Krise zwingt Anbieter zum Global Sourcing

06. November 2008
Sabine Prehl ist freie Journalistin und lebt in München.
Angesichts der deutlichen Kostenvorteile kann sich auch der deutsche Mittelstand der Integration von Nearshore-Komponenten nicht länger entziehen.

Durch die Finanzkrise und die sich abzeichnende Rezession hat das Thema Kostensenkung in den Unternehmen wieder oberste Priorität. Davon werden nach Einschätzung von Berlecon Research vor allem Offshore-Anbieter profitieren. Die Tagessätze für Nearshore- und Offshore-Dienste betragen bislang nur einen Bruchteil der in Deutschland üblichen Preise für gleichartige IT Services, argumentieren die Experten. Trotz der rasanten Lohnsteigerungen in klassischen Niedriglohnregionen wie Indien würden bis zur globalen Konvergenz der Preise im IT-Dienstleistungsmarkt noch einige Jahre vergehen.

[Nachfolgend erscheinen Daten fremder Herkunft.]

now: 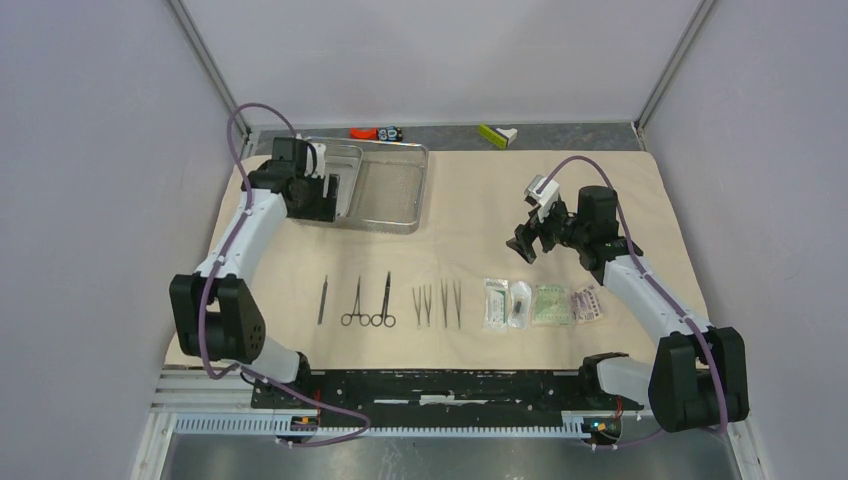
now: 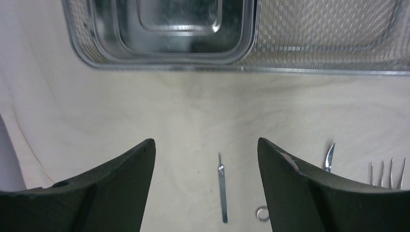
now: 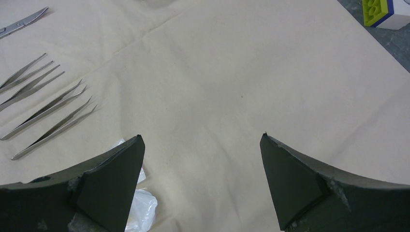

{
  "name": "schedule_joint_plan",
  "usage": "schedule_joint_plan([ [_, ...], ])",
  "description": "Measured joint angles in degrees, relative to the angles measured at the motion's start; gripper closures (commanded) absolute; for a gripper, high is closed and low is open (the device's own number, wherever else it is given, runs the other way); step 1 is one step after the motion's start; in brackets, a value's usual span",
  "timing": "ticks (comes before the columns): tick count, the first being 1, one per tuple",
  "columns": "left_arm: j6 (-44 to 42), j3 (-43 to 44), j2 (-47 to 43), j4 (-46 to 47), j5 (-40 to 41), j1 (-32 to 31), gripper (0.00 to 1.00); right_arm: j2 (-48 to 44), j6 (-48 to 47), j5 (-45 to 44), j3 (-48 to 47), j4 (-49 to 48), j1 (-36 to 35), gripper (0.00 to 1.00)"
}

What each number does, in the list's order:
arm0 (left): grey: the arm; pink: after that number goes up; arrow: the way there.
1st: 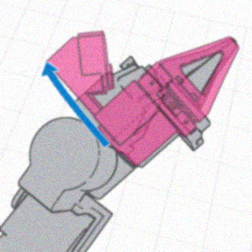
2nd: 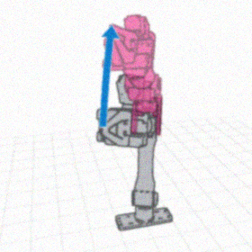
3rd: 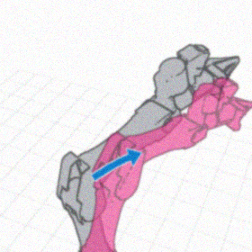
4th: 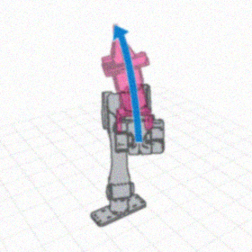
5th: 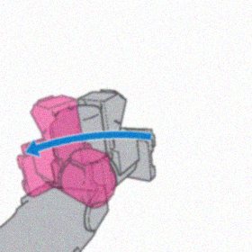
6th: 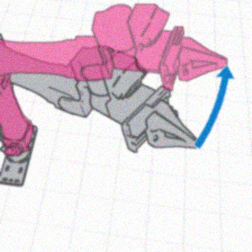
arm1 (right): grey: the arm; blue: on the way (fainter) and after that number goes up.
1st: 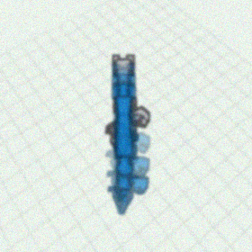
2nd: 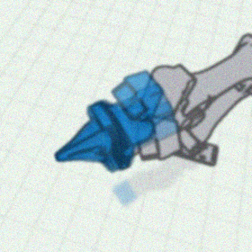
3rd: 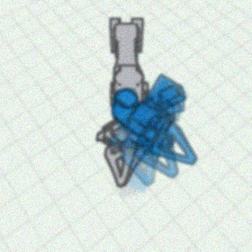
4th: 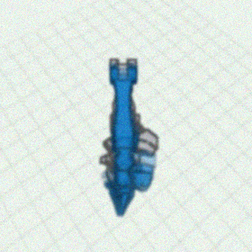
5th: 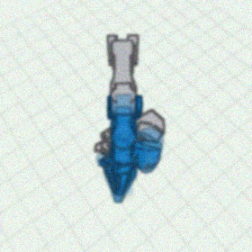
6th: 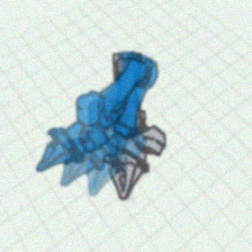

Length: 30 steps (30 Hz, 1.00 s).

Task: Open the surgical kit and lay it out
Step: Move the container from the surgical kit.

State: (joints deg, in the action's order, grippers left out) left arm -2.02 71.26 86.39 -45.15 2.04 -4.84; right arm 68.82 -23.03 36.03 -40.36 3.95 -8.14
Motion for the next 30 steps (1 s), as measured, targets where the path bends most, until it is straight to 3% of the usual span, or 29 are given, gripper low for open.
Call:
schedule_joint_plan([
  [6,-3.6,11.1,6.6,4.7,-0.3,1.0,0.17,0.0,0.0,0.0,0.0,0.0,0.0,0.03],
  [20,-7.1,50.5,46.9,4.1,-8.3,5.3,0.33,0.5,-1.4,-0.3,0.0,0.9,0.0,0.03],
  [30,-8.8,58.6,54.7,3.4,-8.5,8.2,0.41,0.5,-2.1,-0.7,0.0,1.0,0.0,0.03],
])
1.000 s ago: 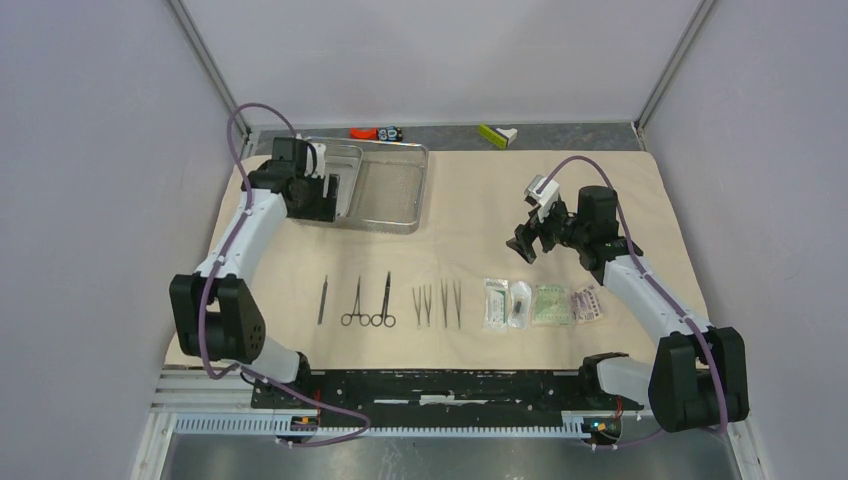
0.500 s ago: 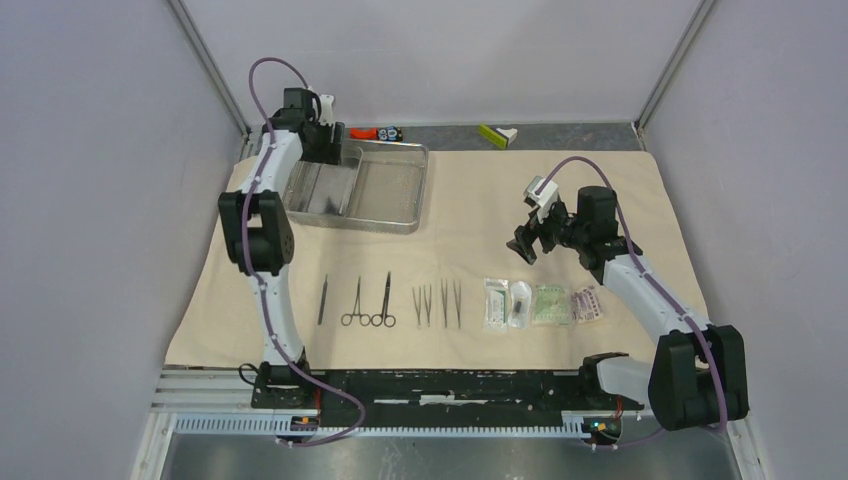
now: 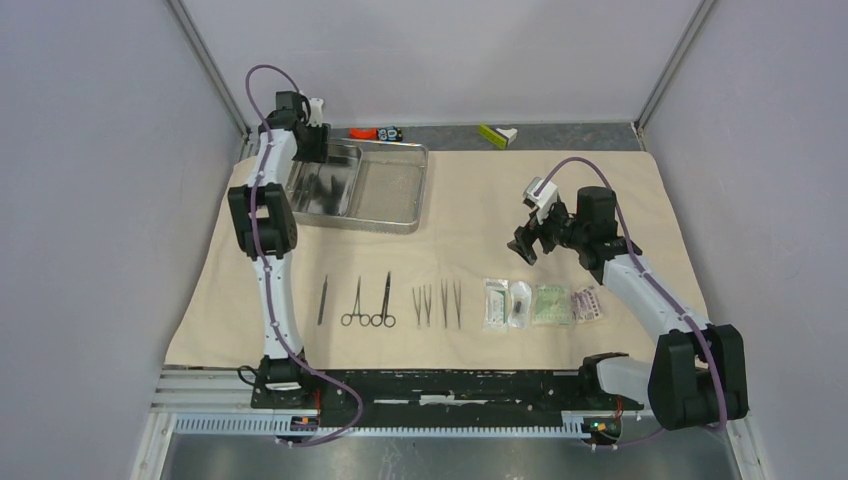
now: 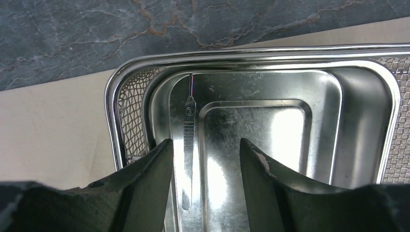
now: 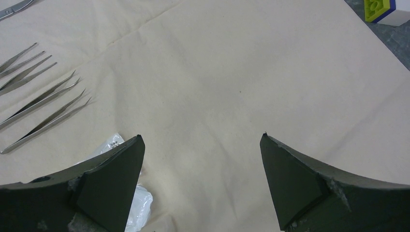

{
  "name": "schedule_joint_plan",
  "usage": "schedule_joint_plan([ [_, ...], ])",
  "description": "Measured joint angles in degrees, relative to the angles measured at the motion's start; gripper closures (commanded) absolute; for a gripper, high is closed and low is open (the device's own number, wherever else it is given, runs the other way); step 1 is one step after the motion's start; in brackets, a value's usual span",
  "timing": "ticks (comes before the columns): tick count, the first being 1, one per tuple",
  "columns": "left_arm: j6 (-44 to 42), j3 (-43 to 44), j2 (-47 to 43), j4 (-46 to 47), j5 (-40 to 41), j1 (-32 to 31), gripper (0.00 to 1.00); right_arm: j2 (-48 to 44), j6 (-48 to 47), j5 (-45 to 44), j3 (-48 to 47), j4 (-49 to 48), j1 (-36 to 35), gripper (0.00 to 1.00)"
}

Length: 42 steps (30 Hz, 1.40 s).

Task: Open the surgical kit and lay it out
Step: Move the container from the surgical kit.

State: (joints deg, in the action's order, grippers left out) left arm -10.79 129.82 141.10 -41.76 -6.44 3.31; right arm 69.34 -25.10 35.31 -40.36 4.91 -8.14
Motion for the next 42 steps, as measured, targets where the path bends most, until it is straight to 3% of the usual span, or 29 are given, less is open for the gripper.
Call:
schedule_joint_plan([
  [11,-0.9,4.2,4.6,0.3,-1.8,0.2,0.44,0.2,-0.4,0.0,0.0,0.2,0.0,0.03],
  [18,-0.9,7.2,6.5,0.0,-1.9,0.1,0.39,0.2,-0.7,0.0,0.0,0.3,0.1,0.03],
  [21,-0.9,7.5,6.7,0.0,-1.9,0.0,0.33,0.2,-0.7,0.0,0.0,0.3,0.2,0.03],
  [26,-0.8,8.7,7.3,-0.3,-2.8,-0.1,0.11,0.2,-0.8,0.0,0.0,0.4,0.3,0.03],
  [29,-0.8,10.2,8.0,-1.0,-2.6,-0.2,0.02,0.2,-0.8,0.0,0.0,0.4,0.4,0.03],
  [42,-0.8,10.7,8.1,-5.0,-2.8,-0.2,0.00,0.2,-0.9,0.0,0.0,0.4,0.5,0.03],
])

Während fast alle großen IT-Anbieter mittlerweile über eigene Near- und Offshore-Kapazitäten verfügen, ist der deutsche Mittelstand hier bislang wenig aktiv. Berlecon geht aber davon aus, dass angesichts des steigenden Kostendrucks auch viele kleinere IT- und TK-Anbieter die Möglichkeiten zur Integration von Near- und Offshore-Komponenten prüfen werden. Die Analysten empfehlen diese Strategie eindeutig: "Globales Sourcing im ITK-Umfeld ist auch für Mittelständler realisierbar und lohnend", schreiben sie in der Marktanalyse "Near- und Offshore-IT-Services 2008". Das zeige ein weiterer Bericht, der anhand von vier Fallstudien illustriert, wie mittelständische IT-Unternehmen mit Hilfe von Spezialisten Nearshore-Kapazitäten aufbauen und erfolgreich in das eigene Leistungsportfolio integrieren.